◆ **Exercise aim**
Your answer is the lines below, exactly, from the one that contains "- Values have" through the one that contains "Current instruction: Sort", both included.

◆ **Source data**
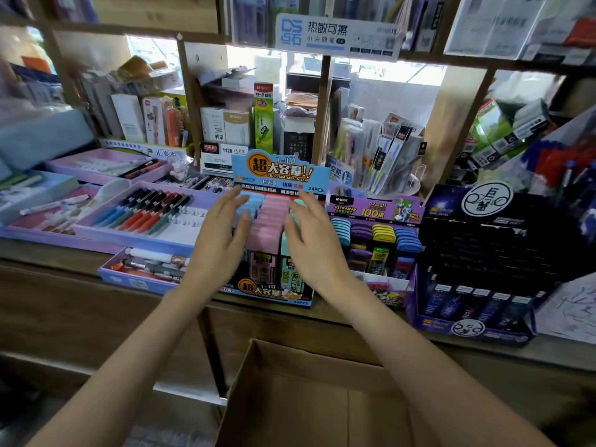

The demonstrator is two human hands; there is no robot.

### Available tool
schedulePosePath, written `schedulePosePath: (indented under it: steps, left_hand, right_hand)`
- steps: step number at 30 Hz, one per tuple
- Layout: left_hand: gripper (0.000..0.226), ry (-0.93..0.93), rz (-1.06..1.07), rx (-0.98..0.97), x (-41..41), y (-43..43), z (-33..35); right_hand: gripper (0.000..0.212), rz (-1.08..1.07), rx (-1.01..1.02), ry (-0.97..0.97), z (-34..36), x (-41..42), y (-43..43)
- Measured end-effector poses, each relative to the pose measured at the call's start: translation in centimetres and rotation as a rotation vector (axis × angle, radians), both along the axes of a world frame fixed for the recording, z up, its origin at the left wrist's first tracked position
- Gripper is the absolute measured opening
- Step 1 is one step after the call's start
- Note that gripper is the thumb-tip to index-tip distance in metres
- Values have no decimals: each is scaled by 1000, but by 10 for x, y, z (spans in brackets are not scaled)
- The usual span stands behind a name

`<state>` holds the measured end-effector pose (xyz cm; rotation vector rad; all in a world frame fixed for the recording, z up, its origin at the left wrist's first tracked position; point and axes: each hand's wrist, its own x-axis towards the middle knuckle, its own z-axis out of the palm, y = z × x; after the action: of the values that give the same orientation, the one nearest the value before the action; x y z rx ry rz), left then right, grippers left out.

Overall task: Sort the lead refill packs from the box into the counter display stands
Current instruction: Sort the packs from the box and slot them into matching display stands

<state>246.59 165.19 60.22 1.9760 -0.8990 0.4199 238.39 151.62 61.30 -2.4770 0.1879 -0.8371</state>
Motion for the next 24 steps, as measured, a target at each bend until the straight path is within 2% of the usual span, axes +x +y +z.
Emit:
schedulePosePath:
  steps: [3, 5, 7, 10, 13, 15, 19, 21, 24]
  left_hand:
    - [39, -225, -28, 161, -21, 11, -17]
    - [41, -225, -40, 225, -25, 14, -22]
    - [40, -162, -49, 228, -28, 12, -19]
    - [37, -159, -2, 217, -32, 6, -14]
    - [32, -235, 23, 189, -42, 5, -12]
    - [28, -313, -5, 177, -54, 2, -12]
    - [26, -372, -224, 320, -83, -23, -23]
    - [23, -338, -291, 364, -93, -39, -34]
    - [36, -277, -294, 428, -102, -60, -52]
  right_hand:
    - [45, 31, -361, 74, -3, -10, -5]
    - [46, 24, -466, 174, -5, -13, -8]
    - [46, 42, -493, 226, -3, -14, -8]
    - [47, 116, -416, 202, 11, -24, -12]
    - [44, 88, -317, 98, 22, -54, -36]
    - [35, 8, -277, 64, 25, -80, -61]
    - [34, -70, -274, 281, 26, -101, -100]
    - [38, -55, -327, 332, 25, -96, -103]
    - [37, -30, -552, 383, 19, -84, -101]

◆ **Answer for the task**
- Values have no decimals: each is scaled by 1000, but by 10 for x, y, z (spans in brackets are not scaled)
- The usual span stands behind a name

`<state>` holds the measured end-effector pose (xyz cm; rotation vector rad; all in a world frame fixed for the recording, z up, its origin at the left wrist's first tracked position; point and axes: each hand's wrist, its own x-axis towards the middle knuckle, its own z-axis out of the palm, y = z × x; after the action: of the values that give the same orientation, the one nearest the value before the action; x y z rx ry rz), left then right, grippers left out.

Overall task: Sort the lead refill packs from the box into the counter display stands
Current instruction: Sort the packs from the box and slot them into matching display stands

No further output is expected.